The plan also call for the demolition of a 1920s Gothic-style university gymnasium in the historic district, but neighborhood and preservation groups maintain that such action is unnecessary.

Ridership on the Ravenswood Branch of Chicago’s El train system has substantially increased over the years, and in 2001, the city sought Federal funds to renovate the Ravenswood to accommodate more passengers. The renovations call for enlarging historic train platforms and stations, providing handicap access to certain key stations, and re-engineering turns in the tracks to reduce travel time.

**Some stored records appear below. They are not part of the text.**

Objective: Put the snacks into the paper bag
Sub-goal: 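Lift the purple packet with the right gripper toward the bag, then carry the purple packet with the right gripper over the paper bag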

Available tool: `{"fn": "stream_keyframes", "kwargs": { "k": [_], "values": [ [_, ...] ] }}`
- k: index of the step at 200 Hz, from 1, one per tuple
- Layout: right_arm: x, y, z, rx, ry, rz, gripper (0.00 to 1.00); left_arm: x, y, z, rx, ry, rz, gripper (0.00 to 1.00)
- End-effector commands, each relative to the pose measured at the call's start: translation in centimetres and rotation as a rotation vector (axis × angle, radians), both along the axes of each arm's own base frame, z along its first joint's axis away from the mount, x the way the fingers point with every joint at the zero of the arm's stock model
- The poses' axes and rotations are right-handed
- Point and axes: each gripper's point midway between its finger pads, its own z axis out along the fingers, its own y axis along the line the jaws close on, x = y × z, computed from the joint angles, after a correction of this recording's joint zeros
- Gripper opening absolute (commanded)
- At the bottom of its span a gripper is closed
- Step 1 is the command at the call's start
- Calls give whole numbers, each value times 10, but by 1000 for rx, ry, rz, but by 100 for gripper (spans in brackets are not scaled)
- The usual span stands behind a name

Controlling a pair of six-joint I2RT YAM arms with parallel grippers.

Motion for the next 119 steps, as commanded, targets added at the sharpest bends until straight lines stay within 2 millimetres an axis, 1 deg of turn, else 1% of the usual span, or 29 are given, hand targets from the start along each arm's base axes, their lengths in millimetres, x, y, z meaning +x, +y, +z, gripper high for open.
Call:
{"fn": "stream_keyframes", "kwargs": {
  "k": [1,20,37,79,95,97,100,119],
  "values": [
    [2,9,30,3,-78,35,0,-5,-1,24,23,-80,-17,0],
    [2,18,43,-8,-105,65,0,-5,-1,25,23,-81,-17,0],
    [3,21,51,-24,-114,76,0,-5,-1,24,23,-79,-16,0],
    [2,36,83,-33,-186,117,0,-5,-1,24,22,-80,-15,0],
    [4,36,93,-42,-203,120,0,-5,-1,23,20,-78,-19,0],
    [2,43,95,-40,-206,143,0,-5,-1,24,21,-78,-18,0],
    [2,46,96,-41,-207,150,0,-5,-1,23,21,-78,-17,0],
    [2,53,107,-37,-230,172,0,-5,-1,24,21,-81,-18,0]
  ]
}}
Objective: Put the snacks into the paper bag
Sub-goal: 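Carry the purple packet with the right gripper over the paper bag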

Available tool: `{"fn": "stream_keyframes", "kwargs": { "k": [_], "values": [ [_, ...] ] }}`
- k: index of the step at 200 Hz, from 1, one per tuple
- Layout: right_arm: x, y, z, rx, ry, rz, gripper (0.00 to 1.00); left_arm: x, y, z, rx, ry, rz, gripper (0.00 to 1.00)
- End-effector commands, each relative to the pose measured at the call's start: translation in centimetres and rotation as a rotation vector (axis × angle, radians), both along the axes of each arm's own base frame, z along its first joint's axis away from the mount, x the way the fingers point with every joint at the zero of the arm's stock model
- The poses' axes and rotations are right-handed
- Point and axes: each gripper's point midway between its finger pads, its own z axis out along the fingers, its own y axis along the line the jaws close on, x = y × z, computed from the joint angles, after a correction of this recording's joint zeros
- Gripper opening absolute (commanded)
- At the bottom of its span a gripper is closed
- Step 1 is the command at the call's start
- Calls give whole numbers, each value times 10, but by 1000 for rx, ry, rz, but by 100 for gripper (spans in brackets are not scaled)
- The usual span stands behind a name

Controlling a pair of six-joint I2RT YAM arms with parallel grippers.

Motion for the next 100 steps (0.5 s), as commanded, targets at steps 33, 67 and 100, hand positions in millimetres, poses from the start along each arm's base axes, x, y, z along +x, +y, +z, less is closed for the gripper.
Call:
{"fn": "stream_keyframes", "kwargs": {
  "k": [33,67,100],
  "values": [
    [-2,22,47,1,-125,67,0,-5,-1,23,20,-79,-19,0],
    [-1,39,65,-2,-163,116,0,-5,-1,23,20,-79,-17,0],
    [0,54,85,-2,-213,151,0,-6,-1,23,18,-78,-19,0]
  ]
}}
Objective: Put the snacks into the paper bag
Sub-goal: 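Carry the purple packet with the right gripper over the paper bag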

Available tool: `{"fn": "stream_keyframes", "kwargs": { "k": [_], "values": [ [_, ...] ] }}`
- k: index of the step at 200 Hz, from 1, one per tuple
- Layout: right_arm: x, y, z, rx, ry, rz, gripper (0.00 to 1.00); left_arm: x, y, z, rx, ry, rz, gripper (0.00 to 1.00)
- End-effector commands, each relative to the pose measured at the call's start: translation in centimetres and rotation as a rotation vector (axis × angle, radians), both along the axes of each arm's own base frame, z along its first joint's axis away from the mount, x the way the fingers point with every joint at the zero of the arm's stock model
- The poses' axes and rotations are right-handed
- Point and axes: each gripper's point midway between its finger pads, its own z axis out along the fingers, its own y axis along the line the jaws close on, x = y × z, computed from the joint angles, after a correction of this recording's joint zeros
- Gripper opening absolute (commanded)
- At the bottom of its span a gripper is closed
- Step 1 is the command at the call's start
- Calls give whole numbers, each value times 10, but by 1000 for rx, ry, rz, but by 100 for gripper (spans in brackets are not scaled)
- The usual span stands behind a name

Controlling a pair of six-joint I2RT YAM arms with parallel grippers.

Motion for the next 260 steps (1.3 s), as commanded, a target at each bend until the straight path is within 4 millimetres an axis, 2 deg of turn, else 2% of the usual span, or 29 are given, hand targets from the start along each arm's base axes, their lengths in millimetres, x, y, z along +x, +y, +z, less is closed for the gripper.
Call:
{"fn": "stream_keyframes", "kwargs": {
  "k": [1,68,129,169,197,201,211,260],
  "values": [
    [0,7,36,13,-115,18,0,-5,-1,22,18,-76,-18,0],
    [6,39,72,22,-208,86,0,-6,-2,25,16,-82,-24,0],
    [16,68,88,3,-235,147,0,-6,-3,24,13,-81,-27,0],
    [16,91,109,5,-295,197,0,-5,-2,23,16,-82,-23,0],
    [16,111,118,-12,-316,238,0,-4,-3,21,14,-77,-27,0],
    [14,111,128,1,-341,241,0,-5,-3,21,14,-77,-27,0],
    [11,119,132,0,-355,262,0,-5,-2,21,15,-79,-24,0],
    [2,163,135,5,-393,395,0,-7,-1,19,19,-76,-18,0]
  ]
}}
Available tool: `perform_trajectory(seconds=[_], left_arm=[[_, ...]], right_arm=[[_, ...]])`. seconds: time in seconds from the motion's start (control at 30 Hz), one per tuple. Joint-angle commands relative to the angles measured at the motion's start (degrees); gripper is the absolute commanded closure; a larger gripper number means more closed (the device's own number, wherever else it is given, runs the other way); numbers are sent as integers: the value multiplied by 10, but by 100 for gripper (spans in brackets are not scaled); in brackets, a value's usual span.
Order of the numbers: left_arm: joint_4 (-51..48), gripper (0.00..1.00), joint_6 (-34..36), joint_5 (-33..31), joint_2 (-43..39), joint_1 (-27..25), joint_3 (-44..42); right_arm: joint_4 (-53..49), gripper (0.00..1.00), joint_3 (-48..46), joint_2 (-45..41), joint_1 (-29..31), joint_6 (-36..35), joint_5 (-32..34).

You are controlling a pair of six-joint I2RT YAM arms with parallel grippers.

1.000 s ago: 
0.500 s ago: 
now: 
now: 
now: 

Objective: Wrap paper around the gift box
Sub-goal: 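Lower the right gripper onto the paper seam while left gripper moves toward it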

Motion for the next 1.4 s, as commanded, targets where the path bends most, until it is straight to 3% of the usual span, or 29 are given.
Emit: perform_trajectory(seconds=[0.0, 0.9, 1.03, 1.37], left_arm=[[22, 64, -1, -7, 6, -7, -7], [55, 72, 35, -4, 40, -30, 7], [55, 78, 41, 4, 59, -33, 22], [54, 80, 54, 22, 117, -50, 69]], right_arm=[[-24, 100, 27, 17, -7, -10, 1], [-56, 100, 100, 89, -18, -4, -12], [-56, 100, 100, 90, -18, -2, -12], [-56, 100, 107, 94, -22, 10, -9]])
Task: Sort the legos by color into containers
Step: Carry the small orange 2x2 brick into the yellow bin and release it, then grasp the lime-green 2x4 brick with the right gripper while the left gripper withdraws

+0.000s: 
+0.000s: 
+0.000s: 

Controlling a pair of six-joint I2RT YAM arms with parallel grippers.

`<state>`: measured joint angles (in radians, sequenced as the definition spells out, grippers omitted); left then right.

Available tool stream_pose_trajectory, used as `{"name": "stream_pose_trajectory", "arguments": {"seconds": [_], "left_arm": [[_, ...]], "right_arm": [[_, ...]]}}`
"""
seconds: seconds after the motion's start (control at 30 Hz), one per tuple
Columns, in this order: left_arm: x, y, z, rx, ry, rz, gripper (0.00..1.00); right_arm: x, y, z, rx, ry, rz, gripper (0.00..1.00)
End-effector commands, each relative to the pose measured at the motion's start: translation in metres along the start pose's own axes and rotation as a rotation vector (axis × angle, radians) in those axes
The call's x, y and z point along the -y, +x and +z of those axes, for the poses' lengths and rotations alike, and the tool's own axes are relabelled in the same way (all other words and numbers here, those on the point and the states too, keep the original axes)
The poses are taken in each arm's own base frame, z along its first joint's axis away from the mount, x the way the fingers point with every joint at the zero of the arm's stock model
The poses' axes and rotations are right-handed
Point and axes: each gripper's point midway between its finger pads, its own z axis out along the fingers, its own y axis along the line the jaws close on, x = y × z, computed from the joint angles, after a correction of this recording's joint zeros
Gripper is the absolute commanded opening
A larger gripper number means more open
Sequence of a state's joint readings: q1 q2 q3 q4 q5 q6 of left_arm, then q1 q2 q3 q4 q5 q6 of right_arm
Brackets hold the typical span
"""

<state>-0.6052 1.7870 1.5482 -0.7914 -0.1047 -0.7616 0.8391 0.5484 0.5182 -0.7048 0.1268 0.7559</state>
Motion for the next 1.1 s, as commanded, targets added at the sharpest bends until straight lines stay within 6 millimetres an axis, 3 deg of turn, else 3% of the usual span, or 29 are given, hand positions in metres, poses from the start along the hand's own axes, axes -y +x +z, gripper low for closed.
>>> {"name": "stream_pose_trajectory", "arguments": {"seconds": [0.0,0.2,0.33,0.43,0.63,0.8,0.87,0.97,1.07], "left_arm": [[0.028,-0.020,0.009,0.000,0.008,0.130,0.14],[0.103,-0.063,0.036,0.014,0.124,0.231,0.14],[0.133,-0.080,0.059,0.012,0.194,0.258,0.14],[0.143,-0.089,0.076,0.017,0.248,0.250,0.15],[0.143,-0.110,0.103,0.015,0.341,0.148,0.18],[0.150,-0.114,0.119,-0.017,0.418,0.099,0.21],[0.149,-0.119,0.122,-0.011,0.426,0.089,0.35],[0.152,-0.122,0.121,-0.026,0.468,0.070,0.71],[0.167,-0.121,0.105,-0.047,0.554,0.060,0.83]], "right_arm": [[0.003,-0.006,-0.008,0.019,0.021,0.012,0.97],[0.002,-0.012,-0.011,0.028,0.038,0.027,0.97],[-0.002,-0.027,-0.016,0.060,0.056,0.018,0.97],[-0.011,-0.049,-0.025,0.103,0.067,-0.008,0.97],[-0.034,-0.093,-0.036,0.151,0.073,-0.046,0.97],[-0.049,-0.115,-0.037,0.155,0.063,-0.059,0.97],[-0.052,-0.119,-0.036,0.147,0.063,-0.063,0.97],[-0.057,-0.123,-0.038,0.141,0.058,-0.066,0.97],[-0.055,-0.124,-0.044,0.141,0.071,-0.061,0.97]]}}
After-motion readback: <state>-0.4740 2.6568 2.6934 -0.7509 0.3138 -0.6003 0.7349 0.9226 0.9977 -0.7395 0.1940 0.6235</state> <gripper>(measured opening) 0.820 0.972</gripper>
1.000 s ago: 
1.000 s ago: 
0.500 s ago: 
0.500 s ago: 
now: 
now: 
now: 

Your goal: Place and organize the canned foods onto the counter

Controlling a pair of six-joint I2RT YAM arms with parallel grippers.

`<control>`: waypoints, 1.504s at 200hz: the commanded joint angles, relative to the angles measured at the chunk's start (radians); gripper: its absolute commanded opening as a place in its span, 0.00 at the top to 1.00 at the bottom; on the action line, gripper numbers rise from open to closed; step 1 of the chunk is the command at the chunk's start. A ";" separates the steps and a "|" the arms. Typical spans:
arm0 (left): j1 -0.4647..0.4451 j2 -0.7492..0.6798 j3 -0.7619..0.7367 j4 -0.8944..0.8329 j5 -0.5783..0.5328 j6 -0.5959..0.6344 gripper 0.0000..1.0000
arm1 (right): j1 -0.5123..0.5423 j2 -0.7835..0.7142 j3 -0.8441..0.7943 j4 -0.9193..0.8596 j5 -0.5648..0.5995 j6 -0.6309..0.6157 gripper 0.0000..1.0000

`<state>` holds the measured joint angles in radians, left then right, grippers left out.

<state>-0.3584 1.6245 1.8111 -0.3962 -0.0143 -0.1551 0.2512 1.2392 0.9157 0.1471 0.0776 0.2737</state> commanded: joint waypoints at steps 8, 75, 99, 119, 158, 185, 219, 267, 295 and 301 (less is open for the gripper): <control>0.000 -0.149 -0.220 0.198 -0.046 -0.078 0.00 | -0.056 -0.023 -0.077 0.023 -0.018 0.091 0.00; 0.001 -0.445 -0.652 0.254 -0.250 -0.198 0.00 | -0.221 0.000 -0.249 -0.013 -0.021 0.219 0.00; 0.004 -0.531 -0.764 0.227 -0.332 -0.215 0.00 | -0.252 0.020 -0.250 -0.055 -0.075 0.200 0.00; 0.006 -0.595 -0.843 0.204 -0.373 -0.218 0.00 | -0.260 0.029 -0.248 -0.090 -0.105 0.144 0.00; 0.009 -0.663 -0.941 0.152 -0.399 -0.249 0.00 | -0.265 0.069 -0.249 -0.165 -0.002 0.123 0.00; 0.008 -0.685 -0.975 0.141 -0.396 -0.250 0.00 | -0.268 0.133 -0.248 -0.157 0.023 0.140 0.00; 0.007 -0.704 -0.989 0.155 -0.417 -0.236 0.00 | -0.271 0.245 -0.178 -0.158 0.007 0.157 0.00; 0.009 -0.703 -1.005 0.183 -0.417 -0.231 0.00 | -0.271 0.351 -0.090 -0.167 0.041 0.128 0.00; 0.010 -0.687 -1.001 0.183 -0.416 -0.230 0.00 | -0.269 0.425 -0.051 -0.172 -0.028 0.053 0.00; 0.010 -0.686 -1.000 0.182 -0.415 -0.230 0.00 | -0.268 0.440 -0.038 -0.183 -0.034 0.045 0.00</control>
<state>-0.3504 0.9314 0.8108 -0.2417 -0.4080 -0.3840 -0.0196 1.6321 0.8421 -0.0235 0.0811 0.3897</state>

The city has agreed to renovate the historic platforms along the Ravenswood branch—some dating to 1899—in accordance with the Secretary of the Interior Standards for Rehabilitation, which set forth principles to help preserve the distinctive character of a historic structure while allowing for reasonable change to meet new needs.

The plan calls for the demolition of only two buildings, both in the Sheffield Historic District on DePaul University’s campus. One is a campus maintenance building that is not historic. The second building, however, is the Hayes-Healy Center, a Gothic-style gymnasium built in the 1920s that sits just east of one of the El stations that is to be renovated. The historic Hayes-Healy Center is one of the oldest remaining buildings on the DePaul campus.

The Seminary Townhouse Association, which represents a group of historic townhouses near the center, says that the city has overdesigned the El improvements and that the center’s demolition is unnecessary. The Advisory Council on Historic Preservation became involved in the case in fall 2001, and attended an on-site meeting and a follow-up public meeting.

ACHP acknowledged that the planned renovations could avoid affecting the center, but it accepted the building's demolition due to the overall positive benefits of the project. In June 2002, ACHP, the city, and the Federal Transit Administration signed the formal agreement that outlines the treatment of historic properties affected by the plan, which includes the demolition of the Hayes-Healy Center.